About this task: Scanning the entries below, copy every line that contains the word "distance".

Data items:
= = = =

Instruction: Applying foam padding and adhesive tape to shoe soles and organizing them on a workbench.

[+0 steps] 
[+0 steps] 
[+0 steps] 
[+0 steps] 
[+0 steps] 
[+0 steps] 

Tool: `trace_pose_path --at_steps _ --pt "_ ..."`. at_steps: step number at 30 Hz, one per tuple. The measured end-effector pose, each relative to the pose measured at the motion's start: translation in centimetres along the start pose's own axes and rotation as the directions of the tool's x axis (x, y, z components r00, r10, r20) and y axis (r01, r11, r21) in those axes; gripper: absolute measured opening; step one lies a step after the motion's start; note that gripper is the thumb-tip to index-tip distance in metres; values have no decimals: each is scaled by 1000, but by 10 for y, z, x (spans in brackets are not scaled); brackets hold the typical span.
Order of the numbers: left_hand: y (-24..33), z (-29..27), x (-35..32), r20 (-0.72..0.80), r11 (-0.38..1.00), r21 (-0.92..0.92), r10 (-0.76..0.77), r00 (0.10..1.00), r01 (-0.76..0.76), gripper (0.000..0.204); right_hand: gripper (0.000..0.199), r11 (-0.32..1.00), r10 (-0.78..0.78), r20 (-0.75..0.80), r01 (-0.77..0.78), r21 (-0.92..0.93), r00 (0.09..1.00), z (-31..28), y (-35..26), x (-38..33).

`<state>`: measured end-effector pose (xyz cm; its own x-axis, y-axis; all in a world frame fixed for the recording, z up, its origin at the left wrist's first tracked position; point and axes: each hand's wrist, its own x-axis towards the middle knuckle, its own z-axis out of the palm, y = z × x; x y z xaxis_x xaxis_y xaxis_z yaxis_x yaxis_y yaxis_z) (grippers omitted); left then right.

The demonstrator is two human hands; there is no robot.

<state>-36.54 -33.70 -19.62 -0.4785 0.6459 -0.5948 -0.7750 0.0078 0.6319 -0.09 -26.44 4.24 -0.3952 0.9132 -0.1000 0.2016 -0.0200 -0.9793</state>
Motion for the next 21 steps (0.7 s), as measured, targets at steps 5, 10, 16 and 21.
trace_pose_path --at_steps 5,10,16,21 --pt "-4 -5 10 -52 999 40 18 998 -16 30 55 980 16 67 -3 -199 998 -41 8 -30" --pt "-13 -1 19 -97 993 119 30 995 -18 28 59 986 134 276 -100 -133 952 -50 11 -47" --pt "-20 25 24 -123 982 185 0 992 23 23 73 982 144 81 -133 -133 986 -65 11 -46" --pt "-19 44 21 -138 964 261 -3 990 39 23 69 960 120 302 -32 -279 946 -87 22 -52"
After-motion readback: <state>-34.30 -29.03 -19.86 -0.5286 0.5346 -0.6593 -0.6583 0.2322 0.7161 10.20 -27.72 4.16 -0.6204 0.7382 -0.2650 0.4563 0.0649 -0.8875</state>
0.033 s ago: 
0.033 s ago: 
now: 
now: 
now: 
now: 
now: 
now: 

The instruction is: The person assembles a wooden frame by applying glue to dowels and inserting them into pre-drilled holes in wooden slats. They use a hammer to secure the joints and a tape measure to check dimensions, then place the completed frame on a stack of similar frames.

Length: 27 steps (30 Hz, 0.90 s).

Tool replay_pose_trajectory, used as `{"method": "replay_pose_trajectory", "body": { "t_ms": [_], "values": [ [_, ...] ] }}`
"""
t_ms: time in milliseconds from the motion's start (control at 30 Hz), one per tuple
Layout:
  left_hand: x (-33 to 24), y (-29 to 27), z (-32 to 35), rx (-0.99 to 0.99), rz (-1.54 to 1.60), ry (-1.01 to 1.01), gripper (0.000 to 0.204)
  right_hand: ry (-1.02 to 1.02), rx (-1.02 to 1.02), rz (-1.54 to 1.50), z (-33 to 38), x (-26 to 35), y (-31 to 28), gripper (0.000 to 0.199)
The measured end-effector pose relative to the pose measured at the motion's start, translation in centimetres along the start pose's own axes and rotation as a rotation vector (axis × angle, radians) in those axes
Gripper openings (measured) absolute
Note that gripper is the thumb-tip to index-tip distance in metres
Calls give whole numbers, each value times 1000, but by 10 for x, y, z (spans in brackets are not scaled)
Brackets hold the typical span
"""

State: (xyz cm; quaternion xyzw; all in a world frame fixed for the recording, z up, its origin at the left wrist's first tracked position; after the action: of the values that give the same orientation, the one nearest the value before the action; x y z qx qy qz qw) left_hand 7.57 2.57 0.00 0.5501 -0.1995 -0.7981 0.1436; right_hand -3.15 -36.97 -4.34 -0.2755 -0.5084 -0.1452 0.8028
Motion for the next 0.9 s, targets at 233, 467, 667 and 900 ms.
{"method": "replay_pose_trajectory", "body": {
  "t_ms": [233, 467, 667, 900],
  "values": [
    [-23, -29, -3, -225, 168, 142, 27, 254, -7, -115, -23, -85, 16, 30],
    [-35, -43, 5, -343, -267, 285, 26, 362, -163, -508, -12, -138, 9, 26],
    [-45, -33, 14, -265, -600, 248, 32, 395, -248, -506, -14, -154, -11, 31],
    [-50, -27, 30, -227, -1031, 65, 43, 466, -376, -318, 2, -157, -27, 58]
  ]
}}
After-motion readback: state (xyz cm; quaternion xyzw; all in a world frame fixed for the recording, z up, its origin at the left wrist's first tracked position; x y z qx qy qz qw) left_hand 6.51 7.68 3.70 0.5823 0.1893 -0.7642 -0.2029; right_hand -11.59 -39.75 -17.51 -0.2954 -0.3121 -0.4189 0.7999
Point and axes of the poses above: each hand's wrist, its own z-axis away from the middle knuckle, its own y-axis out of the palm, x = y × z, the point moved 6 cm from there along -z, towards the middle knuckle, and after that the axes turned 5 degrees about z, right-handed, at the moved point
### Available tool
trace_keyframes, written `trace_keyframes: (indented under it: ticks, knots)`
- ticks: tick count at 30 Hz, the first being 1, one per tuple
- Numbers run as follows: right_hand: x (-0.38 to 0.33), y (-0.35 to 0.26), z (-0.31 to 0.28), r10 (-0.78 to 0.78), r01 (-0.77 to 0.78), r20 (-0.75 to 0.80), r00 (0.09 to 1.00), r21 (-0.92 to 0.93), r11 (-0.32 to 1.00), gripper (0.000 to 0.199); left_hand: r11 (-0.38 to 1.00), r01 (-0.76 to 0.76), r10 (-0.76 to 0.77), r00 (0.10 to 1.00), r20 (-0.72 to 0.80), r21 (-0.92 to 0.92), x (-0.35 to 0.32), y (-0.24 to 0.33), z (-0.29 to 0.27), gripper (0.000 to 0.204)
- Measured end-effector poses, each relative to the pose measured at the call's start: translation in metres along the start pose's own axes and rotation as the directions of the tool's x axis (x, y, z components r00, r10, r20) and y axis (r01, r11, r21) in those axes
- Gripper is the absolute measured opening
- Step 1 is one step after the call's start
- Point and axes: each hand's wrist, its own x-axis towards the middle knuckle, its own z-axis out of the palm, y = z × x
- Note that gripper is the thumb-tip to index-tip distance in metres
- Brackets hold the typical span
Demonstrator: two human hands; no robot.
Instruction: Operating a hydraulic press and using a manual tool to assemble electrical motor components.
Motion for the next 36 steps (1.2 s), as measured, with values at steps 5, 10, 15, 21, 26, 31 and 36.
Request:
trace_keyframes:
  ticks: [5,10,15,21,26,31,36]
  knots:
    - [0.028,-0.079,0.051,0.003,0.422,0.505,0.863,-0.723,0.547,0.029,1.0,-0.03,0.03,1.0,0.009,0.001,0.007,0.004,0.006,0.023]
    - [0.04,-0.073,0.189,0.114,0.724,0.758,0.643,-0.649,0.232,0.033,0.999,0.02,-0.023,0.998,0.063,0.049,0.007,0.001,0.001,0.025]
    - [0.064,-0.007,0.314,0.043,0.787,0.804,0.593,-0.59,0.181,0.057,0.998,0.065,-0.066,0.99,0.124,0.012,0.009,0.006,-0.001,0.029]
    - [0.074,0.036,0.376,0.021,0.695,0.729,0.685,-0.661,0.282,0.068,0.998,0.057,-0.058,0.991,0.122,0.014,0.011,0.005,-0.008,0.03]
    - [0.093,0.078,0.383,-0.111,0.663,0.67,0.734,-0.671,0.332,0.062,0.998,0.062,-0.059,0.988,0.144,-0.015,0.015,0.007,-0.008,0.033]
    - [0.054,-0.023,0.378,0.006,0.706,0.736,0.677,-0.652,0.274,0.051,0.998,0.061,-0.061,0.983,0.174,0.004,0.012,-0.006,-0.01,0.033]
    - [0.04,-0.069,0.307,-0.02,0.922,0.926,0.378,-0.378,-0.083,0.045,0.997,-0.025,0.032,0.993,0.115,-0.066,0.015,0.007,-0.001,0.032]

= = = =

Answer to this problem:
Tool: `trace_pose_path --at_steps _ --pt "_ ..."`. at_steps: step number at 30 Hz, one per tuple. The measured end-effector pose, each relative to the pose measured at the motion's start: translation in centimetres along the start pose's own axes and rotation as the directions of the tool's x axis (x, y, z components r00, r10, r20) and y axis (r01, r11, r21) in those axes; gripper: absolute measured opening; step one lies a step after the motion's start; note that gripper is the thumb-tip to index-tip distance in metres; values have no decimals: each is scaled by 1000, but by 10 for y, z, x (spans in brackets are not scaled); brackets hold the typical span.
Note that gripper is the thumb-tip to index-tip distance in metres
- Note that gripper is the thumb-tip to index-tip distance in metres

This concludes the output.